GBP/USD has turned higher again after brief consolidations, putting the intraday bias back on the upside. A firm break of 1.3459 would signal the correction from 1.3867 is over and open the way toward 1.3657, while the broader uptrend from the 2022 low keeps medium-term direction pointed up.
GBP/USD's rally from 1.3139 has resumed after brief consolidations, and the intraday bias is back on the upside. The near-term question now is whether buyers can clear the next hurdle overhead.
The levels that decide the next move
A firm break of 1.3459 would argue that the whole correction from 1.3867 has completed, turning attention to 1.3657 resistance for confirmation. That break is the trigger the pair needs to prove the pullback is finished.
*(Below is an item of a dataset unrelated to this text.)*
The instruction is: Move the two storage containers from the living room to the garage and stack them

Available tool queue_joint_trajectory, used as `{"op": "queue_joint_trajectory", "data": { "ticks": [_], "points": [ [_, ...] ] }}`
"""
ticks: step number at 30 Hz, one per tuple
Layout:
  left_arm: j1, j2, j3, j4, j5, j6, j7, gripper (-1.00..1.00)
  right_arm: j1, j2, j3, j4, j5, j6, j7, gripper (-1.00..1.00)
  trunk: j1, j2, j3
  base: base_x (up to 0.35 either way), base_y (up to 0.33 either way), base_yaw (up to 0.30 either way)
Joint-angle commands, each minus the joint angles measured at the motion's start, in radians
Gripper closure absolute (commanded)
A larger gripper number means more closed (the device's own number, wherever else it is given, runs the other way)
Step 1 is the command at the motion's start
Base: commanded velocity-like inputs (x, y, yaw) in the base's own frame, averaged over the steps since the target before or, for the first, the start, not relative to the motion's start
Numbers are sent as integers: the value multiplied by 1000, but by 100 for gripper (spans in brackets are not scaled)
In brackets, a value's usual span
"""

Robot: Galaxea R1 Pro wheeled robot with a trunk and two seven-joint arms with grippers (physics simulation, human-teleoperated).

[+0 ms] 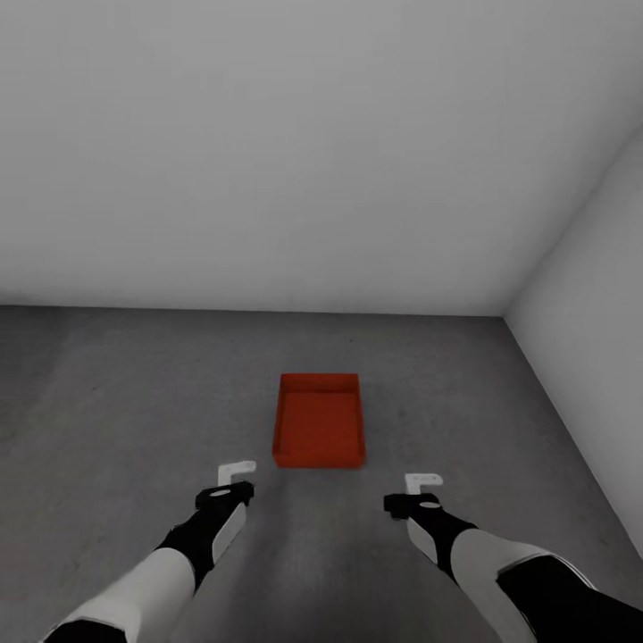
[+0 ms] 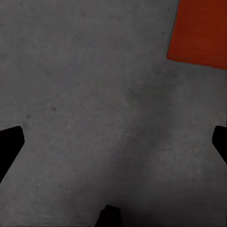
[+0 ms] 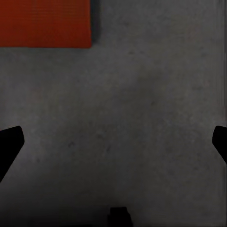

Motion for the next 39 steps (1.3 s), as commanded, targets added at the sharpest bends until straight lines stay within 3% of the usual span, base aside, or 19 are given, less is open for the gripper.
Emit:
{"op": "queue_joint_trajectory", "data": {
  "ticks": [1,3,4,6,9,14,18,23,27,31,39],
  "points": [
    [-1,5,-9,33,12,3,7,-100,1,0,9,4,-9,-2,-2,-100,0,-1,-1,-2,0,0],
    [-1,18,-8,151,21,-2,2,-100,22,-2,9,8,-9,-1,-2,-100,0,-1,-1,-1,0,0],
    [-1,23,-8,234,32,-9,-7,-100,54,-5,9,9,-9,0,-2,-100,0,-1,-1,0,0,0],
    [2,28,-8,321,58,-30,-28,-100,119,-22,9,10,-8,6,-1,-100,0,-1,-1,0,0,0],
    [6,34,-8,370,89,-57,-64,-100,215,-53,10,10,-7,13,0,-100,0,-1,-1,0,0,0],
    [34,41,-8,396,106,-79,-91,-100,351,-78,10,10,-5,4,0,-100,0,-1,-1,0,0,0],
    [153,53,-8,402,107,-109,-100,-100,494,-85,10,9,-2,-33,0,-100,0,-1,-1,0,0,0],
    [301,61,-9,405,111,-264,-119,-100,613,-85,12,9,-1,-75,0,-100,0,-1,-1,0,0,0],
    [387,77,-9,405,113,-312,-186,-100,676,-78,13,10,-3,-82,0,-100,0,-1,-1,0,0,0],
    [421,93,-9,405,113,-314,-204,-100,691,-74,12,10,-9,-83,0,-100,0,-1,-1,0,0,0],
    [451,94,-9,404,111,-323,-208,-100,695,-70,10,9,-7,-76,-1,-100,0,-1,-1,0,0,0]
  ]
}}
On the downside, the picture is less committal. A move below the 1.3321 minor support would put the bias back to neutral first, stalling the recovery rather than ending it.
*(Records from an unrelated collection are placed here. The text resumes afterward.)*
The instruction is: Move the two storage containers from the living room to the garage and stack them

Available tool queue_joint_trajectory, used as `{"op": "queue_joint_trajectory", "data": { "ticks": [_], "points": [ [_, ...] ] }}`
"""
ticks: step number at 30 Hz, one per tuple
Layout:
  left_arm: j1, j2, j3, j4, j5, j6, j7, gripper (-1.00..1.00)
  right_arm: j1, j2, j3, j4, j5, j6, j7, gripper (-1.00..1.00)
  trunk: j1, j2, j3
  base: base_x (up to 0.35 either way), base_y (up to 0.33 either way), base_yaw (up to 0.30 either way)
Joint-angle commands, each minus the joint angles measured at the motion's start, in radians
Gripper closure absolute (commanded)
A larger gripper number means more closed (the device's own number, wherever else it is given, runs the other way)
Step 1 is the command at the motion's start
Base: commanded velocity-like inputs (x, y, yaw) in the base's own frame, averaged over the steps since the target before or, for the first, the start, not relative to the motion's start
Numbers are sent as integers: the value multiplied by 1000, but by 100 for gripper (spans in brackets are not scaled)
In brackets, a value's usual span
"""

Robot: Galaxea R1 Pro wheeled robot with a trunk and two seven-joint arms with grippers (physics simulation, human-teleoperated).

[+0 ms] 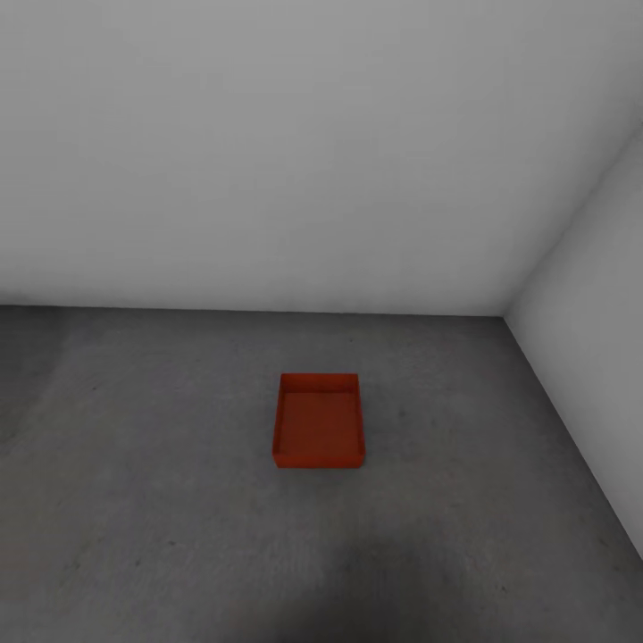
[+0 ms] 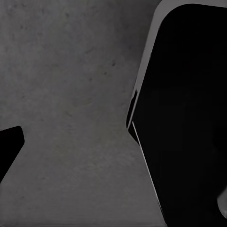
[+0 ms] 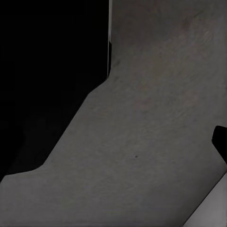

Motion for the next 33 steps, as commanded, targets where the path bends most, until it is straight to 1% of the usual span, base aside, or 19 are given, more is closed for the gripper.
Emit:
{"op": "queue_joint_trajectory", "data": {
  "ticks": [1,20,33],
  "points": [
    [1,1,-9,0,9,-3,3,-100,-1,1,8,3,-7,-6,0,-100,0,-1,-1,0,0,0],
    [2,0,-8,0,10,-3,5,-100,-1,1,9,3,-5,-10,4,-100,0,-1,-1,0,0,2],
    [2,2,-9,-2,9,-3,4,-100,1,0,9,4,-5,-13,9,-100,0,-1,17,0,0,90]
  ]
}}
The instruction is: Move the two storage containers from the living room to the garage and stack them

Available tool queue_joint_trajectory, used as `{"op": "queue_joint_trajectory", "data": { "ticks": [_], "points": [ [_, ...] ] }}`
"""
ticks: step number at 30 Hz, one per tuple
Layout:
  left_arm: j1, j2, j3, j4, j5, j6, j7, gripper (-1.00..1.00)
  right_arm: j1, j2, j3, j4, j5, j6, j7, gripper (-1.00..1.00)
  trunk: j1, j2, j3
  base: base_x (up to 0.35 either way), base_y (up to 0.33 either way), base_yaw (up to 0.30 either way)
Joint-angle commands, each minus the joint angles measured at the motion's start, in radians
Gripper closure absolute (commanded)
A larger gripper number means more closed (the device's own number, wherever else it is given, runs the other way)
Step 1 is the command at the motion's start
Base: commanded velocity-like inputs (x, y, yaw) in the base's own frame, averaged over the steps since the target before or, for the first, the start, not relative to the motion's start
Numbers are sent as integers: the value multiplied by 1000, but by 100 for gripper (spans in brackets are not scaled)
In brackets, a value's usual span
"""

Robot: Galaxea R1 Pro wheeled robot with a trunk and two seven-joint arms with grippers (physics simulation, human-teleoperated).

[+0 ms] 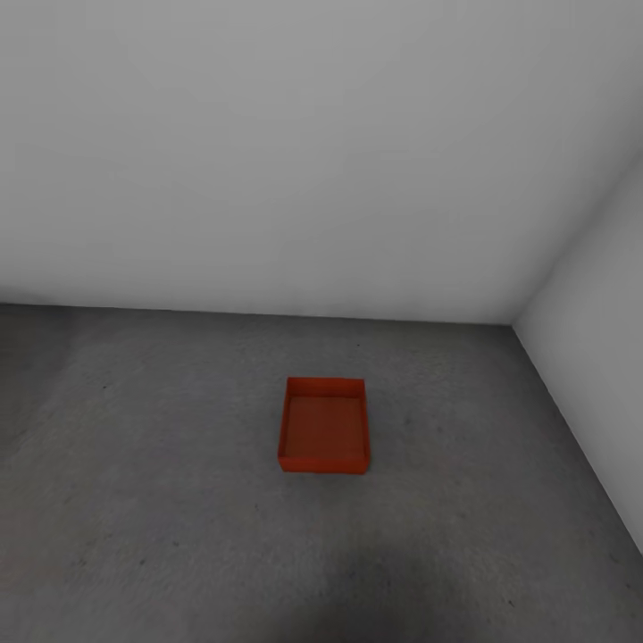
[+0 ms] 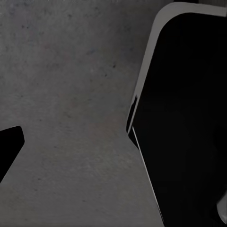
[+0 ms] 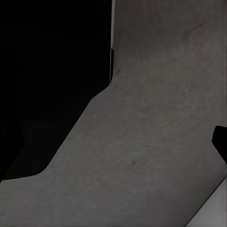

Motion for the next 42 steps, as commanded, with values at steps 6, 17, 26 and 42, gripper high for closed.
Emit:
{"op": "queue_joint_trajectory", "data": {
  "ticks": [6,17,26,42],
  "points": [
    [0,0,-11,-5,-1,-4,2,-100,3,1,9,3,-9,-8,5,-100,0,-1,8,0,0,103],
    [0,1,-13,-11,-2,-5,1,-100,4,1,9,3,-10,-7,6,-100,0,-1,25,0,0,93],
    [0,1,-14,-11,-2,-5,1,-100,4,-8,10,2,-8,0,2,-100,0,-1,28,0,0,14],
    [0,1,-14,-10,-2,-5,1,-100,4,-4,5,2,-22,-8,-9,-100,0,-1,36,0,0,0]
  ]
}}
The bigger picture stays bullish
Zoom out, and the price action from 1.3867 reads as a corrective pattern within the broader up trend from the 1.0351 low set in 2022. As long as 1.3008 support holds, the medium-term bullish case stays intact, and a break of 1.3867 would favor a later push toward the 1.4248 key resistance marked by the 2021 high.
The downside caveat is clear. A firm break of 1.3008 would open a deeper fall to the 38.2% Fibonacci retracement of the 1.0351-to-1.3867 move at 1.2524, raising the risk of a bearish reversal.